Simon Moutaïrou : Le film se passe trente ans avant la Révolution française. Sur le front de la pensée vis-à-vis de l'esclavage, tout est en train de s'enflammer. Les jeunes générations ont raison face aux anciennes. Dans le film, le trajet de Massamba est de comprendre que sa fille avait raison également. Le personnage incarné par Benoît Magimel, Eugène Larcenet, qui est propriétaire d'esclaves, lui, fait face à son fils interprété par Félix Lefebvre, Honoré Larcenet, un abolitionniste avant l'heure. Lui aussi a raison face à son père. On pourrait dire la même chose du fils de Madame La Victoire, qui quitte la quête après avoir croisé le regard de Massamba. Il le voit bien : son humanité est impossible à nier. L'esclavagisme est une atrocité et une absurdité.

Mon scénario est ainsi construit pour faire écho à notre époque. J'ai deux filles et je trouve que la jeune génération, dans son rapport au climat, à l'identité, a souvent raison. Du moins, plus que nous. Je voulais mettre ce conflit générationnel au cœur du film.

On sait tous beaucoup de choses sur l'esclavage, mais la violence de certaines scènes fait encore sursauter. Qu'avez-vous appris de plus, Simon Moutaïrou, en faisant ce film et qu'avez-vous découvert, Ibrahima Mbaye, en incarnant Massamba ?

Ibrahima Mbaye : D'abord, le marronnage. Cette histoire m'a beaucoup appris sur l'état d'esprit et la bravoure de toutes ces personnes. Ensuite, l'existence de cette communauté wolof qui a vécu à Maurice et dont on retrouve les traces encore aujourd'hui dans l'île. Il y a un quartier, le camp Jolof et "Jolof" n'est rien d'autre que wolof. Enfin, en ce qui concerne mon rôle, j'ai approché à travers Massamba la souffrance endurée par ces personnes réduites en esclavage. Cela m'a nourri pour relever le défi de les incarner dans la plus pure vérité.

Simon Moutaïrou : Je me suis entouré de beaucoup d'historiens pendant mes recherches sur le film.
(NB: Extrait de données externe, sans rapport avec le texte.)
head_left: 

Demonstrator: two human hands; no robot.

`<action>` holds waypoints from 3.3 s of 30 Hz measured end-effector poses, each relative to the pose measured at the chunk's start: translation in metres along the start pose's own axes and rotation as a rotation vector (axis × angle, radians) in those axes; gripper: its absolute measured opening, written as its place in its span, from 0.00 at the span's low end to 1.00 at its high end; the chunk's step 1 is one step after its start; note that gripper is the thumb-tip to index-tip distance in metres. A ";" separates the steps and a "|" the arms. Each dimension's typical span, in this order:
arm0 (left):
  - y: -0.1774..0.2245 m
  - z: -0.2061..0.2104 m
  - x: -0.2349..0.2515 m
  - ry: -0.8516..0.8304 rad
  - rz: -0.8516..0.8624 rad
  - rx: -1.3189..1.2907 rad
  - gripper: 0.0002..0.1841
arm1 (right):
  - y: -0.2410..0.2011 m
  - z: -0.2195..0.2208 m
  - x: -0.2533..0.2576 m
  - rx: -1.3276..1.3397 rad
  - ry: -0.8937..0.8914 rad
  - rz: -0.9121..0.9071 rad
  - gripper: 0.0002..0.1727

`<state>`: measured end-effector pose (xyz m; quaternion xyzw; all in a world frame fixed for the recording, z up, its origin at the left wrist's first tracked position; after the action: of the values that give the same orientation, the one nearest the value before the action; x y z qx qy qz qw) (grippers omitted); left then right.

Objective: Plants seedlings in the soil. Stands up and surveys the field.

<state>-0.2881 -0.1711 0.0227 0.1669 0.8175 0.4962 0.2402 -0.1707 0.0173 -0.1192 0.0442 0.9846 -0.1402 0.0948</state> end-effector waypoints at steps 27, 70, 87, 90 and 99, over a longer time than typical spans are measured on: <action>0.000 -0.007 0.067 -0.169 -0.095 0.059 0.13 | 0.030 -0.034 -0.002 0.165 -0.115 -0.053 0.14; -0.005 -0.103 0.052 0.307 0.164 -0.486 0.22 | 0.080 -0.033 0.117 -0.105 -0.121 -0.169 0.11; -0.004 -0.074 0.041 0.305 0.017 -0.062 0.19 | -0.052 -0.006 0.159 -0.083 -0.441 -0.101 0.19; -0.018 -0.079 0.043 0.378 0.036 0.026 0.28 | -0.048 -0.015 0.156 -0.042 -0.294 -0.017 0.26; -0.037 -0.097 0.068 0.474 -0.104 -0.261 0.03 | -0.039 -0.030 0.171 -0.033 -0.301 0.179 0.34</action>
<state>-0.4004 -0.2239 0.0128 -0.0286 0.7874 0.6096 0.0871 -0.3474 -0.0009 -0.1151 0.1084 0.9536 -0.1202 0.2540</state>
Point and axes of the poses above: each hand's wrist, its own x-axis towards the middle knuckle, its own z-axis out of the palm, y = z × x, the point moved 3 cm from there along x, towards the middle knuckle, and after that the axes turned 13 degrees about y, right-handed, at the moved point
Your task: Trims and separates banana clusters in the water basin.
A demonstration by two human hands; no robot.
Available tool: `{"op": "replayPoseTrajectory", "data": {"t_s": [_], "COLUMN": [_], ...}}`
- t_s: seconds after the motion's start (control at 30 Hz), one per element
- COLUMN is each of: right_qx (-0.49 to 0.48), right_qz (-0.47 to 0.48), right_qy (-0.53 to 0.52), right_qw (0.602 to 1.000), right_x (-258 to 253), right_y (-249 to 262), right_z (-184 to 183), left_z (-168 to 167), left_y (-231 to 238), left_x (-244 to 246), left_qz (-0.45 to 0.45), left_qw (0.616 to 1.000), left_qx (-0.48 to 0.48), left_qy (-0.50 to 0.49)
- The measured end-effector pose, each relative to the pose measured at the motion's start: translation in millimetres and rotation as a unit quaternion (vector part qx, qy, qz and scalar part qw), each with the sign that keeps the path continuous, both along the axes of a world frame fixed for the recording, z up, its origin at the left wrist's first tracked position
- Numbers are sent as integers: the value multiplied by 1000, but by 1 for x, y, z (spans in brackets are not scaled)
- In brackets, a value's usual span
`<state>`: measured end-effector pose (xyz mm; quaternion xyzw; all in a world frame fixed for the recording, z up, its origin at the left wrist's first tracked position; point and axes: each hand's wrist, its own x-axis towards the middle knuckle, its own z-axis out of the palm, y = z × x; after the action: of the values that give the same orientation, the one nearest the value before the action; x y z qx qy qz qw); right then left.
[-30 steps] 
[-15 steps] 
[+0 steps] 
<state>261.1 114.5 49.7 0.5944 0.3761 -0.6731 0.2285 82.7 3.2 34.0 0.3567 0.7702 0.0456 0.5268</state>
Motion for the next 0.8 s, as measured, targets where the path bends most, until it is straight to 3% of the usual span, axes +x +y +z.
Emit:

Elles m'ont permis de comprendre quelque chose dont je n'avais pas saisi l'ampleur : esclavage et marronnage sont indissociables. Il y a toujours eu de la résistance, de la révolte. C'est quelque chose que j'ai vraiment appris en me documentant pour le film. J'ai également appris l'existence des communautés marronnes [d'esclaves en fuite]. Dans l'océan de souffrance de l'esclavage, il y a vraiment eu ces communautés diverses où l'on pouvait retrouver, comme dans le film, des Malgaches, des Wolofs ou encore des Yorubas. Les gens se retrouvaient et retrouvaient leur culture, à travers elle, leur dignité. La résistance ne s'est pas faite que par le courage, elle s'est aussi faite par la culture.

J'ai aussi appris sur moi-même et ce grand comédien qu'est Ibrahima : dans ce genre de projet, il faut aller au bout de nous-mêmes. C'est une histoire qui est plus grande que nous et nous en sommes, d'une certaine manière, les fils. Je sais que j'étais en mission, que j'avais un acteur principal qui était en mission. Autour de nous, tout le monde nous regardait et avait parfois peur. Mais nous, chaque soir ou chaque matin, on se retrouvait, on n'avait pas besoin de beaucoup se parler, mais chacun savait que l'autre était en mission et qu'il fallait qu'on aille au bout ensemble. C'est quelque chose que je n'oublierai jamais.

Que souhaitiez-vous transmettre avec ce film ?
Simon Moutaïrou : J'adore Frantz Fanon et il dit : "La colonisation a détruit l'amour de soi du colonisé." Et notre amour de soi, il est où ? Dans notre histoire. Si on nous apprend juste que l'on a été des esclaves, d'où viendra la fierté ? Il faut parler des royaumes africains, du Dahomey [l'actuel Bénin]... Il faut rappeler qu'avec l'esclavage, il y a toujours eu marronnage. On a besoin de connaître notre histoire.